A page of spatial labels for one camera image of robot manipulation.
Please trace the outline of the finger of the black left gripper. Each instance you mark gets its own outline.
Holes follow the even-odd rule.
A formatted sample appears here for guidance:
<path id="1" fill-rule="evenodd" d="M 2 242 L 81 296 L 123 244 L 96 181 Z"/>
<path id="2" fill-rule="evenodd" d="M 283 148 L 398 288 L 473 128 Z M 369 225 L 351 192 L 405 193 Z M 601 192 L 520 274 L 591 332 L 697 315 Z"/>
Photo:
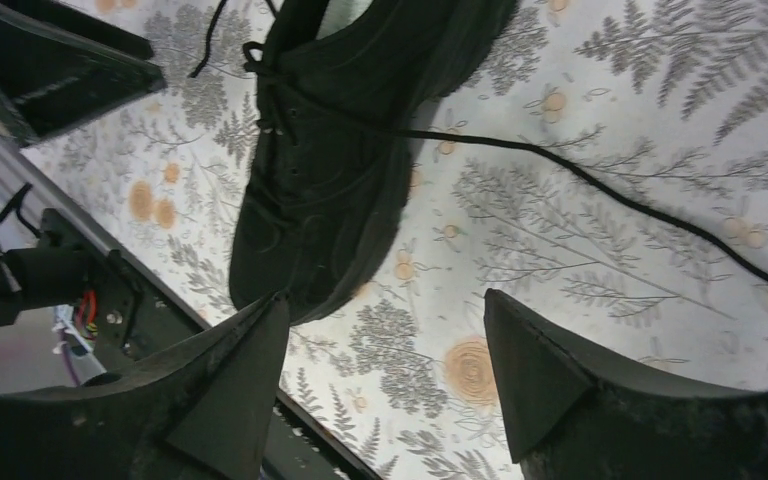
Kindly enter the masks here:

Assigned task:
Look over the records above and say how many lines hold the word "here", giving the number alone.

Result of this task:
2